AI Tech Suite

Midjourney Moves Beyond Still Images, Launches First AI Video Model

The AI image powerhouse launches V1 video, transforming stills into motion and building toward real-time interactive simulations.

June 19, 2025

Midjourney Moves Beyond Still Images, Launches First AI Video Model

Midjourney, a prominent player in the AI image generation space, has officially entered the rapidly expanding world of video creation with the debut of its first video model. The new tool, designated V1, represents a significant evolution for the company, known for producing stylistically distinct and often surreal still images.[1][2] This move signals not just an expansion of features but a foundational step in a long-term strategy aimed at developing real-time, interactive AI simulations.[3][4][5] The introduction of video capabilities places Midjourney in direct competition with established and emerging forces in the AI video market, including OpenAI's Sora, Google's Veo, and offerings from companies like Runway and Pika.[1][6]

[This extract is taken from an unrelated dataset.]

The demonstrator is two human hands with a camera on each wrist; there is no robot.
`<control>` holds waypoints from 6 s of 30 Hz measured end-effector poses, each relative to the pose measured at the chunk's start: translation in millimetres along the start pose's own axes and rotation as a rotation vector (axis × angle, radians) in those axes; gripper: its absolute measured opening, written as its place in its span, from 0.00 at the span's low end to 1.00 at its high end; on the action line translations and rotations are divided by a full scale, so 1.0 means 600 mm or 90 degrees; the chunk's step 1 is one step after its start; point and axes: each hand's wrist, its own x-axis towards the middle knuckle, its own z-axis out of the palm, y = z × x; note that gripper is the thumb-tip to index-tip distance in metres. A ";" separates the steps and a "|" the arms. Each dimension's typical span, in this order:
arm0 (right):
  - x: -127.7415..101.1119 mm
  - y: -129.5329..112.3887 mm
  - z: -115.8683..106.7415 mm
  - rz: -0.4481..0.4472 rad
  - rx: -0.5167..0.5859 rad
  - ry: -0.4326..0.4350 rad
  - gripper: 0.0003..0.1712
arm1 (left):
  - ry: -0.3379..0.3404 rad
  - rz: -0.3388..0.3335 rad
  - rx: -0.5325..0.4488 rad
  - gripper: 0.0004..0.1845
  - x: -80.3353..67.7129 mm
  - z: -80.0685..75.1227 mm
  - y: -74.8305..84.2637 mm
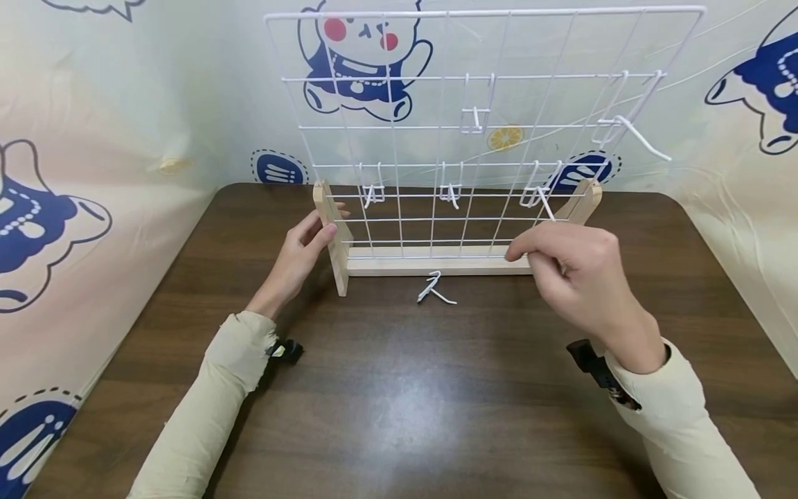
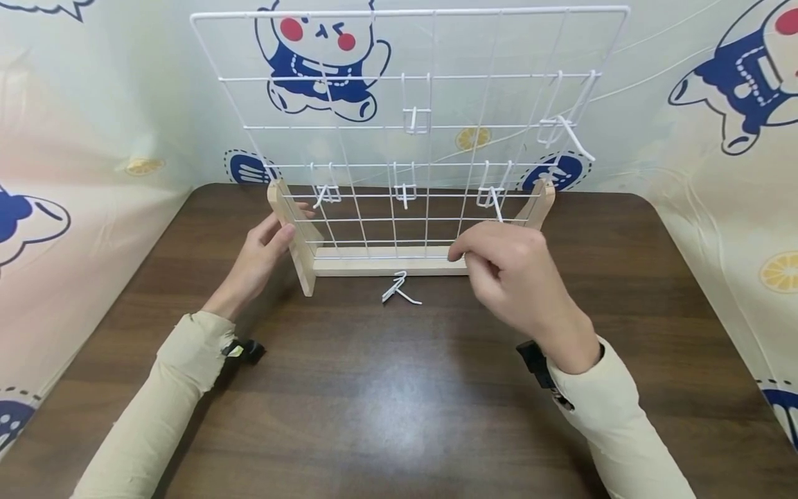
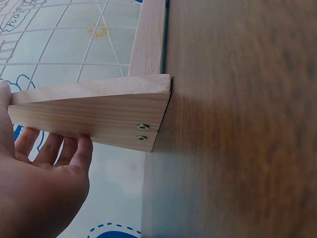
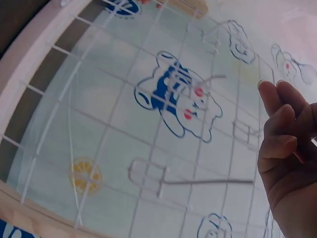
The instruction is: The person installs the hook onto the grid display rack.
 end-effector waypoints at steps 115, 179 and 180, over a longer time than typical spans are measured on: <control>-0.074 0.076 0.170 0.249 0.125 -0.366 0.03 | -0.004 -0.001 0.007 0.25 -0.011 0.010 0.037; -0.053 0.085 0.122 0.336 0.191 -0.324 0.08 | 0.002 0.012 -0.003 0.24 0.002 0.000 -0.008; -0.053 0.084 0.119 0.332 0.191 -0.321 0.08 | 0.001 0.009 -0.004 0.24 0.001 0.002 -0.005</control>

The initial version of Midjourney's video generator operates on an image-to-video workflow.[1][7] Users can take an image, either one they have previously generated on the platform or one they upload, and animate it to create a short video clip.[1][3] This approach leverages the company's core strength and massive user base, estimated at over 20 million, who are already adept at crafting detailed prompts to produce high-quality images.[8][7] The V1 model generates four five-second video clips from a single image input.[1] Users have options to extend these clips in four-second increments up to four times, allowing for a maximum video length of 21 seconds.[8][1] This initial clip length is comparable to competitors like Google's Veo 3 and OpenAI's Sora, which currently generate videos up to 20 seconds long.[8]

Control and accessibility are key components of the V1 release. Users can opt for an automatic animation setting that applies random motion or a manual mode that allows them to describe the desired movement with a text prompt.[1][4][2] Further customization is available through "low motion" and "high motion" settings, which control the intensity of camera and subject movement.[8][9] True to its origins, access to the new video tool is integrated into the Midjourney experience via Discord, though the functionality itself is currently limited to the web platform.[1][10] This strategic decision encourages users to transition from the command-line interface of Discord to Midjourney's more robust and developing web interface, which is better suited for the complexities of video editing and interaction.[10] The cost of generating video is significantly higher than for images, with Midjourney stating that a video job consumes about eight times the GPU resources of an image generation.[9][3]

The launch of a video model is a deliberate and methodical step in Midjourney CEO David Holz's ambitious long-term vision.[3][5] He has articulated a roadmap where the company builds foundational components—visuals through image models, movement through video models, and spatial navigation through forthcoming 3D models—with the ultimate goal of creating "real-time open-world simulations."[8][5] This grand objective envisions interactive digital environments generated and rendered by AI in real-time.[4][5] By releasing the video model as a stepping stone, Midjourney gathers crucial data and user feedback that will inform the development of these more advanced systems.[4][5] The company has acknowledged that insights from the V1 video model will directly contribute to improving its image models and paving the way for 3D and real-time capabilities.[4]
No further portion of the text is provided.